All lines in the records below with the word "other" must be returned.

[Data items]
○ ○ ○ ○ ○

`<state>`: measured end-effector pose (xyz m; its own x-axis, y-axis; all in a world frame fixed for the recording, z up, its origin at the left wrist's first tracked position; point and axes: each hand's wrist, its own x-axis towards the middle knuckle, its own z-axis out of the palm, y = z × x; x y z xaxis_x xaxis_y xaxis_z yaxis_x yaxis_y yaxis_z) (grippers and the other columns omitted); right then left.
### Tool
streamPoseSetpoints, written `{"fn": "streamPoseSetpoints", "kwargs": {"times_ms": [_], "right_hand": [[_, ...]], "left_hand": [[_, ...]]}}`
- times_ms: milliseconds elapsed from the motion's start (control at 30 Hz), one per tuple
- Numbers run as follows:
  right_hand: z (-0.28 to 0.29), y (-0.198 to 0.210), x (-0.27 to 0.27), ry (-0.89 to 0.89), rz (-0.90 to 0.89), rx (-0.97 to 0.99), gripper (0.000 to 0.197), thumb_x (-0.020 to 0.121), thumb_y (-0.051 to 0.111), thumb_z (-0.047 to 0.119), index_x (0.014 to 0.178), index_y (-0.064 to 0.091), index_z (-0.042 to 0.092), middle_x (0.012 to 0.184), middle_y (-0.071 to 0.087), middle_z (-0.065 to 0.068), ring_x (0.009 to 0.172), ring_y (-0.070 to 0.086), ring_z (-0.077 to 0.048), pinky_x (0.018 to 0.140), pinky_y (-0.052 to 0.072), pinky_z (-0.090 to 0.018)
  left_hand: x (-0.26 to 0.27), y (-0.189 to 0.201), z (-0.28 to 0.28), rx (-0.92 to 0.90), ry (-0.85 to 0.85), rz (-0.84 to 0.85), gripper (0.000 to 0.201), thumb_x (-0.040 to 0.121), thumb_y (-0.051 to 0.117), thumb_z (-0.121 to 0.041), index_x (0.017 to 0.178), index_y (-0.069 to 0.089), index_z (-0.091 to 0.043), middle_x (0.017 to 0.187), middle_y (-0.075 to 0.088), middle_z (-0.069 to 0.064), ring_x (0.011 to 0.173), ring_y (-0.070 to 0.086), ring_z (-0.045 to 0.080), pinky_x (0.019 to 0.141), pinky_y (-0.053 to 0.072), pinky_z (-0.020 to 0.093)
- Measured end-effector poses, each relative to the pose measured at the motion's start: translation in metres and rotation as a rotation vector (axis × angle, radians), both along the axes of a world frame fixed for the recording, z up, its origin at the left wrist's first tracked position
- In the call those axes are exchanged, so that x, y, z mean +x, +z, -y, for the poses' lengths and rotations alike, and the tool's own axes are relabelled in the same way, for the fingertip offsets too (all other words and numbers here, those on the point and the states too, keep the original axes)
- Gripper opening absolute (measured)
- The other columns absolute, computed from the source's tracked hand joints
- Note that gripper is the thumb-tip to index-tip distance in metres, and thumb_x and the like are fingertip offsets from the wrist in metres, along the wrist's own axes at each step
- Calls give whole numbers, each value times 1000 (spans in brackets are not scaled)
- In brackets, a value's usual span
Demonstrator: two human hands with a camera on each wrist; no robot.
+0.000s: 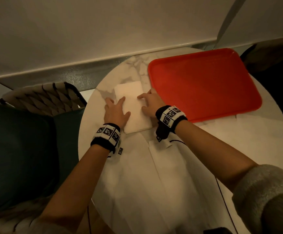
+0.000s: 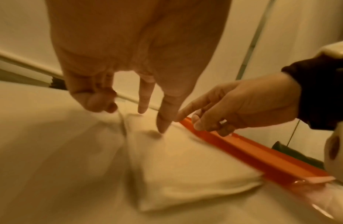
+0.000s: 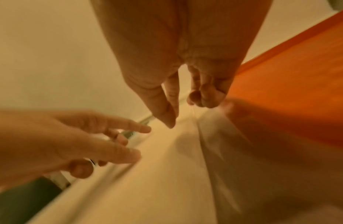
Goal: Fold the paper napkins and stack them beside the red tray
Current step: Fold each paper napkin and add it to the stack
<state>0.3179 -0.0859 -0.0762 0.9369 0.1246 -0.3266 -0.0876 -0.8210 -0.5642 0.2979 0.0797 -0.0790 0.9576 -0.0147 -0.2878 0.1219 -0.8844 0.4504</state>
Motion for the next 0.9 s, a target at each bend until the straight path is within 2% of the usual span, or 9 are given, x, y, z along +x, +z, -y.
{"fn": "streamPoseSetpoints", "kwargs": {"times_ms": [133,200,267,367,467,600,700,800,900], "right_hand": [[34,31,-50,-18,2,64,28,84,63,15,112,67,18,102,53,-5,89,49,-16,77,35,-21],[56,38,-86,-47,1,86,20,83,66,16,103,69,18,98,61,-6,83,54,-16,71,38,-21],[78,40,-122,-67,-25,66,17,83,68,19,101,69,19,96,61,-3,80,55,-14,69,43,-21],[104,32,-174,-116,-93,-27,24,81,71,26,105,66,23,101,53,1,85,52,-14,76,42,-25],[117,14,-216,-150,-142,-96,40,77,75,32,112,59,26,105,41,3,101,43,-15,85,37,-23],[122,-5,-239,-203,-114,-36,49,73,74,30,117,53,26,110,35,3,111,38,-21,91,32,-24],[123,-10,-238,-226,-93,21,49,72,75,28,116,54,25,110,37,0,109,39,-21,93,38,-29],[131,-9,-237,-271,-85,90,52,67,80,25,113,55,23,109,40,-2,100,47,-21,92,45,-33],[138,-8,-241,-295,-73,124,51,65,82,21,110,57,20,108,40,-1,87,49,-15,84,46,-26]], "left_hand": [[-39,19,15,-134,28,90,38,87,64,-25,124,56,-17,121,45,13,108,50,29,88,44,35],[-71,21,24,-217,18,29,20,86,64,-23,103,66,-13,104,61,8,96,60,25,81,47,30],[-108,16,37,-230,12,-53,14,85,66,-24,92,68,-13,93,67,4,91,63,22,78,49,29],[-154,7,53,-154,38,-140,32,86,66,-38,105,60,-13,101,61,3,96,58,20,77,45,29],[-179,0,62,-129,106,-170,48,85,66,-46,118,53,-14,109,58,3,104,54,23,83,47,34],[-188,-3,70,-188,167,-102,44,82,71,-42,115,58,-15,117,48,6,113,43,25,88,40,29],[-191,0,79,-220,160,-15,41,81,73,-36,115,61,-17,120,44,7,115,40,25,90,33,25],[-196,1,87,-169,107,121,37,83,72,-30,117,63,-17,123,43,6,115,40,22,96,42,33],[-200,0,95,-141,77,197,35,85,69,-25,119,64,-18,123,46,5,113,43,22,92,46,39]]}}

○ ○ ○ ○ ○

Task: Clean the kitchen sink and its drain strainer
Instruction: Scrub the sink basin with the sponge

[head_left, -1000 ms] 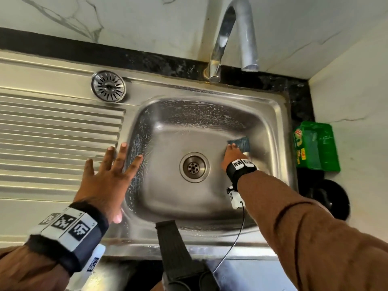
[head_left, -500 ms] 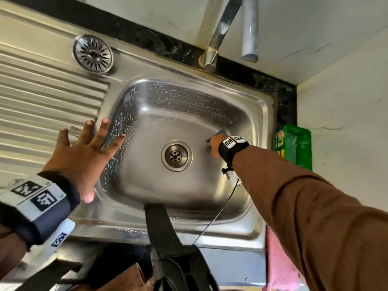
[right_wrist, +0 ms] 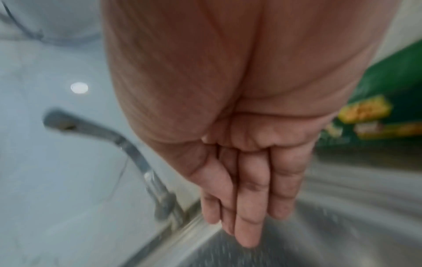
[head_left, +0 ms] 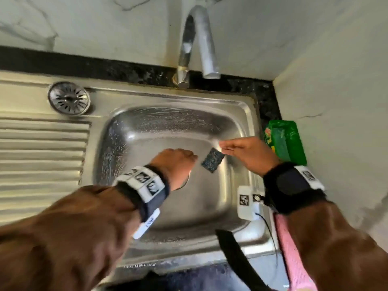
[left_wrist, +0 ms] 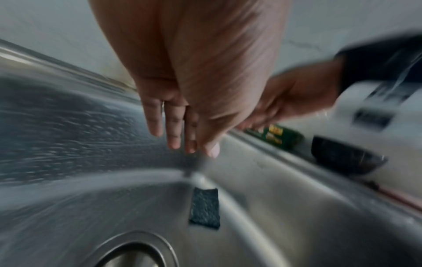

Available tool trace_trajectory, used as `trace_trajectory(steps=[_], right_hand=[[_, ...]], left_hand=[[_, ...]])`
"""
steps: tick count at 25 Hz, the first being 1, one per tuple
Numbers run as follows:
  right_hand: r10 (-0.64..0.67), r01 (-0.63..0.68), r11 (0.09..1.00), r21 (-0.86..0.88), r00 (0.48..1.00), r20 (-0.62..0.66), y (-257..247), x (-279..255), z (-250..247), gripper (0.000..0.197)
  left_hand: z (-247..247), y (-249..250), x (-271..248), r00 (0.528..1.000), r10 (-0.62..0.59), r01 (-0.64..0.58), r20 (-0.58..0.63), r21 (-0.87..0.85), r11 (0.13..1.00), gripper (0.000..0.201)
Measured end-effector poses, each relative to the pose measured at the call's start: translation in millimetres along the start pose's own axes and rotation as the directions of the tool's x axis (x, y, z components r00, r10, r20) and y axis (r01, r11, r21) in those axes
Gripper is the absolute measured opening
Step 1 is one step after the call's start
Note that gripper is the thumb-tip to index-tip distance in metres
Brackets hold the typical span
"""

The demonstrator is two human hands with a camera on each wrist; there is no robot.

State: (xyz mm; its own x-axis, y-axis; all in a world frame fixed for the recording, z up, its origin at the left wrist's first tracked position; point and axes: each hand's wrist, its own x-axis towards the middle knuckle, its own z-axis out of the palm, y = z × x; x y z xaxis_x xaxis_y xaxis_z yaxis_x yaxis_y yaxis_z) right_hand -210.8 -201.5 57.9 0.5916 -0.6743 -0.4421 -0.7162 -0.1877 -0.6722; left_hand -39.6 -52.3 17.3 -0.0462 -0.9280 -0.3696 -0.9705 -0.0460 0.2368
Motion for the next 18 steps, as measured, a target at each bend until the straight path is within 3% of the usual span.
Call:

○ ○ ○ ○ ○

== Task solution ==
`<state>`: measured end-effector pose (xyz m; its own x-axis, y-axis; all in a world frame fixed for the recording, z up, its origin at the left wrist's first tracked position; point and axes: each hand's wrist, its own x-axis towards the middle knuckle, its own z-axis out of the palm, y = z × x; x y z xaxis_x xaxis_y xaxis_z yaxis_x yaxis_y yaxis_z) (grippers and the other columns omitted); right then left.
- In the call those axes are exchanged, so that x, y, z mean +x, +z, -y, for the poses' lengths and rotations alike, and the tool's own axes are relabelled in the same way, for the fingertip offsets too (all other words and numbers here, those on the point and the states too, keep the original axes)
- The other columns absolute, computed from the source's tracked hand joints

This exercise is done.